Em seus emblemáticos estudos, Damásio se interessou pelo papel crucial das emoções na tomada de decisões. “Na linguagem cotidiana, usamos os termos indistintamente, o que mostra como estas emoções estão estreitamente ligadas aos sentimentos”, diz ele. Para o português, “as emoções são reações complexas no corpo perante determinados estímulos. Quando temos medo de algo, nosso coração se acelera, a boca seca, a pele fica pálida e os músculos se contraem; esta reação emocional se produz de forma automática e inconsciente —uma emoção é um conjunto de mudanças fisiológicas produzidas por um programa de ação, em grande parte inato. Já os sentimentos ocorrem depois que nos damos conta em nosso cérebro dessas mudanças físicas, e só então experimentamos o sentimento de medo”. A região do cérebro onde emoção e razão se juntam é o córtex pré-frontal.
Um conjunto de componentes cerebrais se encarrega de mapear as mudanças que ocorrem continuamente dentro do organismo; é conhecido como sistema nervoso interoceptivo (INS, na sigla em inglês). Estas características únicas do INS contribuem para a produção de sentimentos, que ocorrem quando o cérebro lê os mapas e se torna evidente que foram registradas mudanças emocionais em todo o organismo. Mas esse mapeamento nunca é exato: o estresse, o medo ou a dor alteram a maneira como interpretamos a informação que chega ao cérebro vinda de outras partes do organismo. Segundo Damásio, tendemos a priorizar nosso eu racional quando se trata de tomar decisões; entretanto, as boas decisões são as que respondem às emoções geradas pelo nosso sistema interoceptivo. Em um mundo ambíguo, ele nos ajuda a compreender sentimentos complexos e cheios de nuances, que frequentemente estão em conflito com situações que a sociedade pinta como binárias. O afeto ambivalente é um fenômeno complexo que exige múltiplos níveis de processamento, onde se produzem e finalmente se integram diferentes tipos de informação.

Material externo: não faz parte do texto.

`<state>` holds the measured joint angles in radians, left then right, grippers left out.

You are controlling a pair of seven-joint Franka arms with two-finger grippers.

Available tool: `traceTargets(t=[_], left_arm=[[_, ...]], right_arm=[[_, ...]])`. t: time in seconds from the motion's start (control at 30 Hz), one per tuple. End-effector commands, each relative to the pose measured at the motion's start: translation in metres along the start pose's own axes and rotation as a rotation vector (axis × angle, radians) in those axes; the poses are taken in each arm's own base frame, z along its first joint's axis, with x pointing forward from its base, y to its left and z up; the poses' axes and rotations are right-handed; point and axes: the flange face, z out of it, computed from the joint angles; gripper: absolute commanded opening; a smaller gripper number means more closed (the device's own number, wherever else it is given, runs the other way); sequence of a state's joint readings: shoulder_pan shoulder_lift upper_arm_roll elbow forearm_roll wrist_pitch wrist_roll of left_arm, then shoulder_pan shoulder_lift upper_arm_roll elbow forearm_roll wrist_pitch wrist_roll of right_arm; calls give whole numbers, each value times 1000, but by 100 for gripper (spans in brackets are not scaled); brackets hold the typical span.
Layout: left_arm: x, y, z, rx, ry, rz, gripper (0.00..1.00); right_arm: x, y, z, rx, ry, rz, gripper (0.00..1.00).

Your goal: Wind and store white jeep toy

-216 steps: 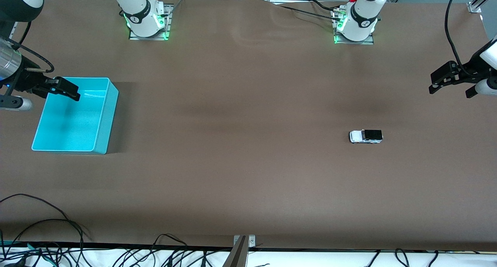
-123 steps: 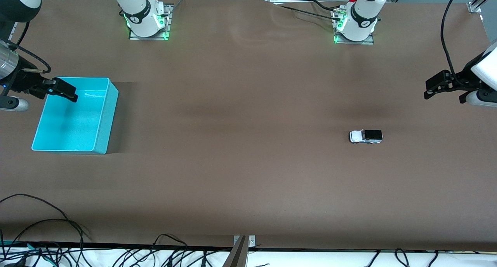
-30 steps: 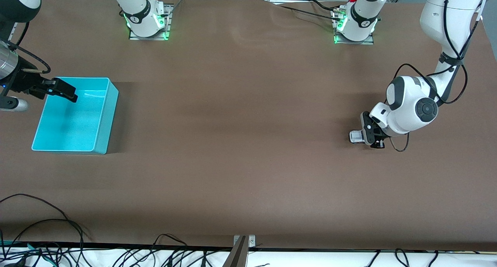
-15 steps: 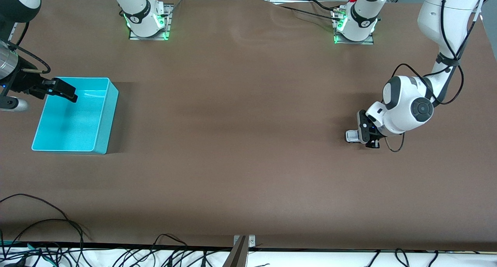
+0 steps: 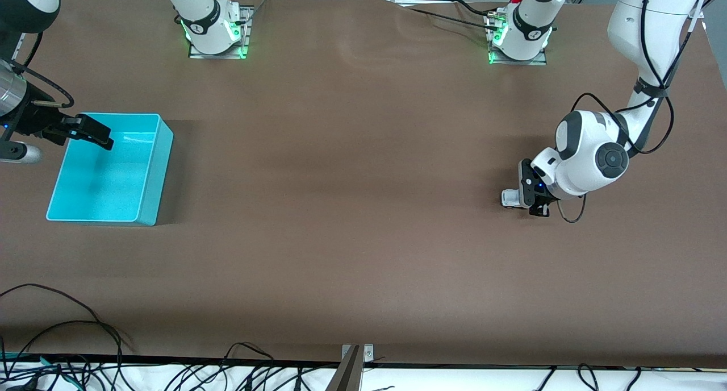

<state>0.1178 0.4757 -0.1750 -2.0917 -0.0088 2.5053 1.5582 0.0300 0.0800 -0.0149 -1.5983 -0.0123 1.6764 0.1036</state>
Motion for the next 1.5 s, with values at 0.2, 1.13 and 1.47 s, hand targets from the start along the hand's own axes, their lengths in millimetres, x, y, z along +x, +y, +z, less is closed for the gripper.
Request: traceTargets(t=[0.2,1.13,1.47], left_arm=[[-6,2,14,-17,3,60,10],[-122,17,42,-71,-33,-10,11],[-176,34,59,-95,-13,-46,13]], right_arm=[[-2,2,-1,14,5,5,100],[-3,1,-1,16,5,5,100],[-3,1,-1,16,5,5,100]])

Damásio acrescenta: “Continuo fascinado pelo fato de que nossos processos regulatórios emocionais internos não só preservam nossas vidas como também, de fato, dão forma à criatividade. O sentimento é uma modalidade de conhecimento que vem com um aspecto musical, por assim dizer, com variação no tempo, daí a importância de ouvir nossos sentimentos e de prestar atenção a como se conectam com o corpo”. E vaticina: “Embora estejamos presos a algo que tem aspectos de tragédia, apesar da humilhação, vamos superando os problemas”. Não obstante, perdemos muito o bom senso quando nossos sistemas emocionais são danificados; para superar as lutas emocionais, nos valemos das emoções.
David Dorenbaum é psiquiatra e psicanalista.